Conocía a los mayores peces gordos y se codeaba con ellos, sabía secretos turbios por los que le hubieran matado si se fuera de la lengua, aceptaba regalos a cambio de contratos. Estaba a nada de convertirse en el líder que siempre había querido ser. Entonces, Bríd se negó a seguir sus órdenes.

—¿Cómo que no? ¿Es que acaso no te he dicho lo que le puede pasar a Emer?

—No, no me has dicho nada concreto. Has dicho que algo. ¿Y si fuera algo bueno?

—No te hagas la graciosa, estúpida hada. Sabes de sobra a qué me refiero y que los accidentes ocurren. No todos estamos obligados a hacer cosas buenas, ¿sabes?

—Nosotras somos buenas por naturaleza, sí, aunque no se puede decir que haya estado haciendo nada bueno desde que me secuestraste. Si quieres matarme, hazlo. No sé de qué conocerías a Emer, pero ella habría hecho lo imposible para huir de ti. La tuviste que drogar o engañar de algún modo para que te hablara de mí. Eres un ser horrible. Estoy seguro de que ella huyó de ti hace años y que no tienes manera de contactar con ella.

—¿Eso crees de verdad?

—Sí. Por eso, tus chantajes ya no valen. Libérame o mátame. Haz conmigo lo que quieras. No pienso volver a usar la magia en tu beneficio.

—Tú lo has querido —contestó él, encolerizado. Pegó un portazo al salir del despacho y, desde el pasillo, llamó a voz en grito a su novia que acudió tan pronto como pudo, con un gran desconcierto.

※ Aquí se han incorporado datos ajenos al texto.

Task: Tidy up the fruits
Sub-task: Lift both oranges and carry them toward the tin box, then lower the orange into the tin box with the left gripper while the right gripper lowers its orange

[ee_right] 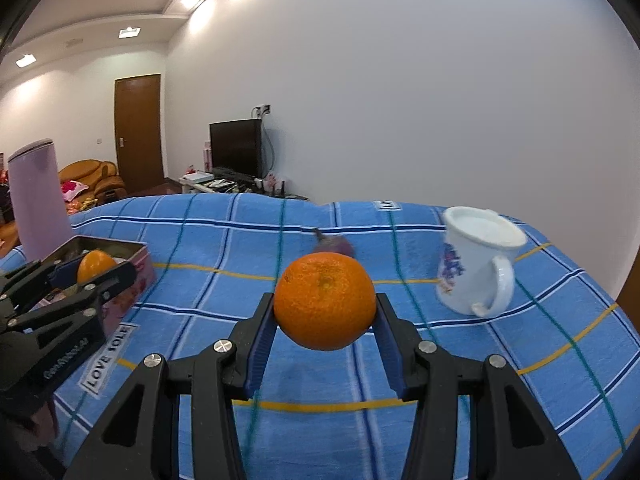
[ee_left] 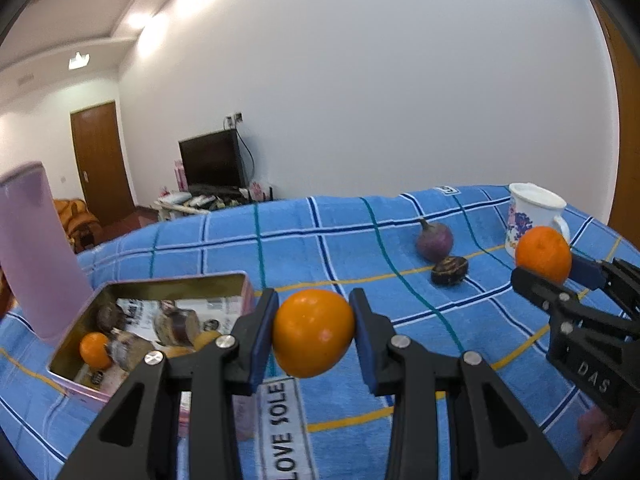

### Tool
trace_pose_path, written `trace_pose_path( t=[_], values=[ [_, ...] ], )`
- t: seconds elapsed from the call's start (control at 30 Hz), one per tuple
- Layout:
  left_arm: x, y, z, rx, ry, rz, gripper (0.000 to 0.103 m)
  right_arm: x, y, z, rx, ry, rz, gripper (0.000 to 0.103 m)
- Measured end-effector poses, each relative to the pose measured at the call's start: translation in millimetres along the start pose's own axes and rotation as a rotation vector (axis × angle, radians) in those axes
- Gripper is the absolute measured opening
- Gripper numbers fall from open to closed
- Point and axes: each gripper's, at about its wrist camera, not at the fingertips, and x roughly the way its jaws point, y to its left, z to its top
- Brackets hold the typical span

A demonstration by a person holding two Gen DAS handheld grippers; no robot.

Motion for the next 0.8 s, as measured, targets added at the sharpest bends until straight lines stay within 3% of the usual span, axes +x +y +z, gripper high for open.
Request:
trace_pose_path(
  t=[0.47, 0.8],
  values=[
    [-0.2, 40.5, 5.9, -0.042, -0.006, 0.055, 0.038, 8.0, 52.9, 3.1, -0.008, 0.018, 0.110, 0.050],
    [7.3, 110.9, 10.5, -0.132, 0.001, 0.155, 0.038, 16.2, 102.5, 16.6, -0.026, 0.008, 0.199, 0.050]
  ],
)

—¿Qué pasa? —Consultó ella.

—Nada, Emer, que estoy bastante estresado y medio mareado. No sé si me faltará hierro otra vez. He pensado que estaría bien ir al restaurante «El ternasco» que ya sabes que tiene un hígado espectacular que me pirra y además esas hamburguesitas que tanto te gustan a ti. ¿Qué dices, Emer? ¿Te apuntas? —Gritó esa invitación improvisada, remarcando bien la pronunciación de su nombre, para asegurarse de que Bríd lo escuchaba sin problemas.

En lugar de conseguir que así fuera a ser su esclava durante toda la vida, lo que provocó fue que la hada gritara desde su jaula: ¡Emer, Emer! ¡Soy Bríd! ¡Ayúdame, Emer, por favor! ¡Estoy secuestrada!

Emer le pegó un empellón a su novio y abrió la puerta a todo correr. Allí vio a Bríd, encerrada en un tarro de cristal que abrió a toda prisa para liberarla. Ya tendrían tiempo de hablar después.

—Deja que te lo explique —le dijó Tuathal.

—No hay manera de que puedas excusar esto —respondió con frialdad Emer—. Me das asco —añadió mirándolo desafiante a los ojos—. Pensaba que eras diferente, pero tú eres el peor de todos. Ojalá no tuviera que respirar el mismo aire que tú nunca más. Ojalá tuviera alas y pudiera volar lejos de aquí.

Según lo dijo, gracias al amor puro, se transformó en hada y tanto ella como Bríd se concedieron el don de la invisibilidad de los humanos mutuamente. Desde entonces, nadie ha vuelto a ver un hada. Se cuenta, que a escondidas se acercan en ocasiones a los pocos humanos excepcionales de corazón puro y les ayudan en secreto a sobrellevar la carga de pertenecer en un mundo tan poco amable con ellos.